Ogni tanto le frasi fatte, quelle popolari che si tramandano di generazione in generazione, hanno qualche fondo di verità. Ad esempio la ben nota “Si stava meglio quando si stava peggio”, calza come un guanto con la classifica Ocse dedicata ai salari degli italiani, di gran lunga inferiori rispetto a quelli degli anni Novanta. Di per sé non un decennio particolarmente fortunato come quello precedente, ma comunque sufficientemente attrezzato per diventare un rimpianto.
Ma il dato resta, e fa pensare. Perché anche se il calo dei salari reali, ovvero quelli rapportati ai prezzi, vale in tutta l’Europa, è l’Italia (e quando mai) ad aggiudicarsi il titolo di peggiore della classifica. Da queste parti, i salari avevano perso il 2,9% sfogliando i calendari dal 1990 al 2020. Ma colpo di scena, a fine 2022 una brusca frenata ha trascinato la percentuale al -7,5, a fronte di una media Ocse limitata 2,2%.
I motivi? Secondo gli esperti è la solita tempesta perfetta che sulla nostra Penisola non manca quasi mai, questa volta nata dalla pessima combinazione del caro energia, che da solo ha inciso non poco sui bilanci delle famiglie, ma con l’aggiunta di un evidente mancato aumento degli stipendi. La crescita salariale italiana, specifica l’Organizzazione per la Cooperazione e lo Sviluppo Economico, dal 1991 ha registrato un timido 1,1% in più, scivolato via senza che nessuno se ne accorgesse.
Va da sé che il calo salariale è stato avvertito in misura molto più pesante dalle retribuzioni più basse, con una flessione del 10,3% compresa in una manciata di mesi, tra il primo trimestre 2022 e lo stesso periodo del 2023, e sempre a fronte di una media Ocse contenuta nel -3,5%. Comunque non l’hanno scampata neanche i salari medi (-7,5%) e quelli alti (-6%), che nella solita media europea sono rimasti contenuti a -3,8% nel primo caso e -4,8% nel secondo.
Dai dati che emergono dalla ricerca “Povere famiglie. L’impatto dell’inflazione sui redditi degli italiani”, voluta dall’Osservatorio nazionale dei redditi e delle famiglie in collaborazione con il Caf Acli e l’Iref, il reddito familiare mensile ha dovuto fare i conti con perdita media di 240 euro dal 2019 al 2022, in pratica tra i 317 euro mensili delle famiglie bireddito e i 150 di monoreddito.
Ma visto che deprimersi c’è sempre tempo, spalmando i numeri sul potere d’acquisto del carrello della spesa di 90 euro concentrato solo sui beni primari alimentari, le famiglie bireddito hanno perso circa 8 carrelli all’anno (700 euro), seguiti da separati/divorziati con 6 carrelli, la stessa cifra di single/unioni di fatto. Per finire con i 4 carrelli persi per strada delle famiglie monoreddito e vedovi.

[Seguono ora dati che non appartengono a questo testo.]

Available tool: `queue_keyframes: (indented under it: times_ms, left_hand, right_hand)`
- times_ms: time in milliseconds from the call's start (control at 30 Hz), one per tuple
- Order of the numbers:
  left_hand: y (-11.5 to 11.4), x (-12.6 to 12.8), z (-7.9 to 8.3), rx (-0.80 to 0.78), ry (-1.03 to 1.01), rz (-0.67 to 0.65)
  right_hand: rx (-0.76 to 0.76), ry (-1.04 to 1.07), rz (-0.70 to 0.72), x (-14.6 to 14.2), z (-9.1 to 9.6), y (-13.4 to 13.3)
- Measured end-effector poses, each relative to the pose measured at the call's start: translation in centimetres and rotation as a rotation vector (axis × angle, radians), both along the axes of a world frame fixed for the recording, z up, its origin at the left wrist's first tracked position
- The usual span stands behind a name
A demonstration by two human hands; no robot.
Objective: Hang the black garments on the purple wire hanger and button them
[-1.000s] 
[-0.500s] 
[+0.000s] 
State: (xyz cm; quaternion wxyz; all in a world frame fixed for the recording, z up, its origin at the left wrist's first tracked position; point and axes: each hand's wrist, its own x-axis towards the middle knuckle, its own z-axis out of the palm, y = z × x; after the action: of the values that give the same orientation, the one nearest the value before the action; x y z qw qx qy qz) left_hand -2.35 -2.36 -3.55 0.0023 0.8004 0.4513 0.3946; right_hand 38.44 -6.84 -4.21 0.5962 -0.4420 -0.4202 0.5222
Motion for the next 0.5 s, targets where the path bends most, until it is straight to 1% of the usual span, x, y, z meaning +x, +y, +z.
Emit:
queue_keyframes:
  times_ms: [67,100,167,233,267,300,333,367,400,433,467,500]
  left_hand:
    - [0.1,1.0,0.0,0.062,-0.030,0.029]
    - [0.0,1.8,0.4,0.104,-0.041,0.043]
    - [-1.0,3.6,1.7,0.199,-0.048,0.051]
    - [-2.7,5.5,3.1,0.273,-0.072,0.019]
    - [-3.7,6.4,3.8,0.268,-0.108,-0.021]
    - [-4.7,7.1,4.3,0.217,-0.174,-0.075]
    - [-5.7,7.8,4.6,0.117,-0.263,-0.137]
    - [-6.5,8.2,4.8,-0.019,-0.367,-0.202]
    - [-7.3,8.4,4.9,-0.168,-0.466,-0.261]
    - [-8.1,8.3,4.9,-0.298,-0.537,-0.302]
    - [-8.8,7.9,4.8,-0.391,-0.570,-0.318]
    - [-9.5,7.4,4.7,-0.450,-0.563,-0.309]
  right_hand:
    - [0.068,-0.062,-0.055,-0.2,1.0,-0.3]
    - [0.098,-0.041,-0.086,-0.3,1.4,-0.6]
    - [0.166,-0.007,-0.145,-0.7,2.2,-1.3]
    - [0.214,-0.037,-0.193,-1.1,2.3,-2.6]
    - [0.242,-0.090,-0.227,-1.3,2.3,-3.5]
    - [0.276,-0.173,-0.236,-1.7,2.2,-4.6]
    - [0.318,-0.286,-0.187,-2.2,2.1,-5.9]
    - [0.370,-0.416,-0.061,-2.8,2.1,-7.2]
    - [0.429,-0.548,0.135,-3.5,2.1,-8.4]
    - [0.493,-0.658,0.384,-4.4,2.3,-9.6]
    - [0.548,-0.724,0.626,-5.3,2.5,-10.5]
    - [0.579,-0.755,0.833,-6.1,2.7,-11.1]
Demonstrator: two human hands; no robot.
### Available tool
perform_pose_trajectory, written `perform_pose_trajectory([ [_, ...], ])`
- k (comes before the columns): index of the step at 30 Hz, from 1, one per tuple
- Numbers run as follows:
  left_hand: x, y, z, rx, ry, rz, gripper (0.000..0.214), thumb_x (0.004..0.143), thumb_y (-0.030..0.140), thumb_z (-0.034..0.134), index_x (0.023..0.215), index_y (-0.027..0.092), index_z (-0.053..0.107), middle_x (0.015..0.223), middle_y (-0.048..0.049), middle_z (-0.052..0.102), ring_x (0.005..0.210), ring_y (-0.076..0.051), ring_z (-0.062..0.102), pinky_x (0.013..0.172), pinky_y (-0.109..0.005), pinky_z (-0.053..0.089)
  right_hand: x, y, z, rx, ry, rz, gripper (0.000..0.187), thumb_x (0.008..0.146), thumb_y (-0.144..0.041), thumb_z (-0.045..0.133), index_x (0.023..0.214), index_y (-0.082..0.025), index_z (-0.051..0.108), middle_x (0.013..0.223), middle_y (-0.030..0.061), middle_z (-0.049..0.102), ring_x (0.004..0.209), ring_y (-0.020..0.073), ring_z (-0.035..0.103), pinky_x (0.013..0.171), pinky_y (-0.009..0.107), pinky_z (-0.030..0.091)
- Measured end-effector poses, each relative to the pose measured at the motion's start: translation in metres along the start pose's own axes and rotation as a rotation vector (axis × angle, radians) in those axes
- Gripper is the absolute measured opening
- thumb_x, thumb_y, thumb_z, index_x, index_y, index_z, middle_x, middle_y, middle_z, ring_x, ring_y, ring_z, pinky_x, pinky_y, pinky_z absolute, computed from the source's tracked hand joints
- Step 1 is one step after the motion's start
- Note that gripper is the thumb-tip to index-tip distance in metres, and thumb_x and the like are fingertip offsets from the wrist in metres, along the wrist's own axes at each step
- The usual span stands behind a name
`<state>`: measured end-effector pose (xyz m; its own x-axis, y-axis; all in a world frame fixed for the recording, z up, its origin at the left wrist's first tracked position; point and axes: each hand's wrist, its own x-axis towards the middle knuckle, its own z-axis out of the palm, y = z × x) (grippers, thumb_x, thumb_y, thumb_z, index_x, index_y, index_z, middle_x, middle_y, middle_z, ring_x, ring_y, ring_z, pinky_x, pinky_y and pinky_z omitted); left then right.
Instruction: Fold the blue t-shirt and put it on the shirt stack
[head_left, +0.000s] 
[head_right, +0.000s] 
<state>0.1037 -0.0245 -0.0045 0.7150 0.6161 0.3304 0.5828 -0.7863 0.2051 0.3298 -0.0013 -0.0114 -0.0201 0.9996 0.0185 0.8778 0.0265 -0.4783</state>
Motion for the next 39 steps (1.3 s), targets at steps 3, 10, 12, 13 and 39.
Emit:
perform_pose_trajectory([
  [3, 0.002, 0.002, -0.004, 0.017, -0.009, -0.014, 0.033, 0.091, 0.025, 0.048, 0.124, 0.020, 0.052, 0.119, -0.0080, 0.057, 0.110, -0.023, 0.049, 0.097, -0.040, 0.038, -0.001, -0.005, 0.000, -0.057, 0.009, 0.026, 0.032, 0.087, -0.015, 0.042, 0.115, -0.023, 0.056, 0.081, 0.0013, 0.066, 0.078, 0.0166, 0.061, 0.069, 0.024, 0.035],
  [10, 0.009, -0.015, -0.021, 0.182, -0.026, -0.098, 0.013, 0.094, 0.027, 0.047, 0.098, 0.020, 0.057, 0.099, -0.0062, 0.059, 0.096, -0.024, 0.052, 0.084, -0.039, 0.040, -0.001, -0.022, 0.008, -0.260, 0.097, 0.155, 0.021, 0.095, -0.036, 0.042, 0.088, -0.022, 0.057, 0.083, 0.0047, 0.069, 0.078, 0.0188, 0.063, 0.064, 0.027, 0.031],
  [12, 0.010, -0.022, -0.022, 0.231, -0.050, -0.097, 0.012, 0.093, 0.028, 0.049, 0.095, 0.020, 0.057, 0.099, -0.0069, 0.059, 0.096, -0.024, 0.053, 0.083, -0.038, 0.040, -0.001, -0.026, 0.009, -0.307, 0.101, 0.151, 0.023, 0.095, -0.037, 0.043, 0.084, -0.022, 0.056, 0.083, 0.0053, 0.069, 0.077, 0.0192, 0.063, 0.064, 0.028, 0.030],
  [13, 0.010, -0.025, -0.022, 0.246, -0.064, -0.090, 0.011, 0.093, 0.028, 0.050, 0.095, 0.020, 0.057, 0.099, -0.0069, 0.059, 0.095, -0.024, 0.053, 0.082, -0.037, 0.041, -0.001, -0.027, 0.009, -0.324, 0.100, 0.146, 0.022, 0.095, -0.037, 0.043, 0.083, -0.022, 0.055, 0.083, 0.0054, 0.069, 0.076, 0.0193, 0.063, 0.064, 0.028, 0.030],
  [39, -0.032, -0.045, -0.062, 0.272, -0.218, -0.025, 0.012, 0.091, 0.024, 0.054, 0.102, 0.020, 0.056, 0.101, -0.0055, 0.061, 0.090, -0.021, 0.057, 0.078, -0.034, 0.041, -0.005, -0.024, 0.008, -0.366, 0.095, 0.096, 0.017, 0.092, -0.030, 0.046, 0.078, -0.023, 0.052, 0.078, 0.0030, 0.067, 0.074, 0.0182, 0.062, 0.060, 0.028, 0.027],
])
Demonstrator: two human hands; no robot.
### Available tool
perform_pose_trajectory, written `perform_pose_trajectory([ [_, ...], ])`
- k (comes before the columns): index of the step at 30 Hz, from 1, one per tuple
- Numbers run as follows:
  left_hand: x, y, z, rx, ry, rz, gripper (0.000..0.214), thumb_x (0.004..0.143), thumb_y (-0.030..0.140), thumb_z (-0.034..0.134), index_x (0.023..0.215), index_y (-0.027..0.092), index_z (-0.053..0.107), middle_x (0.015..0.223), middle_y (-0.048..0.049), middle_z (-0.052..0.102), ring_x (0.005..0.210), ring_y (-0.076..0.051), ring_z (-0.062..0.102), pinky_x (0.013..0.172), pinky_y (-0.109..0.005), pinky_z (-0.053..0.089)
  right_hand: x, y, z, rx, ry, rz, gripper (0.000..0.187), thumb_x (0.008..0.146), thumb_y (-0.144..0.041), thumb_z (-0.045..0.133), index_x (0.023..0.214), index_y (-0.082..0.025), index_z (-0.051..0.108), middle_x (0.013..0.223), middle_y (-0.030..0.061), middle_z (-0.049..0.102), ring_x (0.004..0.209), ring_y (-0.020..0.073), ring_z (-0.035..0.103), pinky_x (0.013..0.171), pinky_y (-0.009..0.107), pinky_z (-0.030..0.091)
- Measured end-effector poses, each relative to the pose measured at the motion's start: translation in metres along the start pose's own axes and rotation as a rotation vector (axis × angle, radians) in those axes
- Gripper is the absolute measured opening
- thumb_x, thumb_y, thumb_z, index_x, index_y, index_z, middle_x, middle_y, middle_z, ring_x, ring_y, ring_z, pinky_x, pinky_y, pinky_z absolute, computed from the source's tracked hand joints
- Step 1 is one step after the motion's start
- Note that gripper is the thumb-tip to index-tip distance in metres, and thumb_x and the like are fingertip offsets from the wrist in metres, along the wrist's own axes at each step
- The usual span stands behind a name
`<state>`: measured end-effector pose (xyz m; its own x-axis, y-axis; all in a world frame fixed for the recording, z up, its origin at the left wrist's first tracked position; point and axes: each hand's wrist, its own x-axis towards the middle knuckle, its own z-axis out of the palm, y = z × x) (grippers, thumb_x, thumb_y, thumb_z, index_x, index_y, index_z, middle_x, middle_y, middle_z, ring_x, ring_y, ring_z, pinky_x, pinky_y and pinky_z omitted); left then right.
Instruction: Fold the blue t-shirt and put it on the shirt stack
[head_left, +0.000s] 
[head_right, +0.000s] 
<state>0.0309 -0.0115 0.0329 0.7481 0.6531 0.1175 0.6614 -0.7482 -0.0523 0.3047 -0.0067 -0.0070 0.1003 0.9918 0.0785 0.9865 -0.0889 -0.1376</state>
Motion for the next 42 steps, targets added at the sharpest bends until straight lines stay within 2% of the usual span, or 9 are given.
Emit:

Per finire in bellezza con gli interessi sui muti per le abitazioni, rosicchiati dall’inflazione galoppante e l’aumento del costo del denaro, con una media annuale di aumento degli interessi pari a circa 340 euro. Cifra che non vale per i mutui accesi dal 2020 in poi, per i quali l’aumento degli interessi è stato in media di oltre 1060 euro tra il 2020 e il 2022.
Secondo Tommaso Monacelli, ordinario di Macroeconomia all’università Bocconi di Milano, “I bassi salari sono la spia di un malessere profondo dell’economia che derivano da una crescita anemica della produttività totale dei fattori. I salari fermi sono la più grande ferita nel modello di specializzazione produttiva dell’Italia, basata sulle piccole e medie imprese. Con un impatto inevitabile anche sulla demografia. Con una forza lavoro anziana e poco istruita, per una scarsa percentuale di lavoratori con istruzione avanzata, ne risente anche la produttività. A ciò si aggiunga un mercato dei capitali poco dinamico e la ridotta dimensione delle imprese anche per sfuggire ai radar del fisco, generalmente poco aperte per questo all’innovazione tecnologica e dunque al valore aggiunto che ciò genera sulla produttività, retaggio anche di un capitalismo familiare affetto dal dogma del controllo”.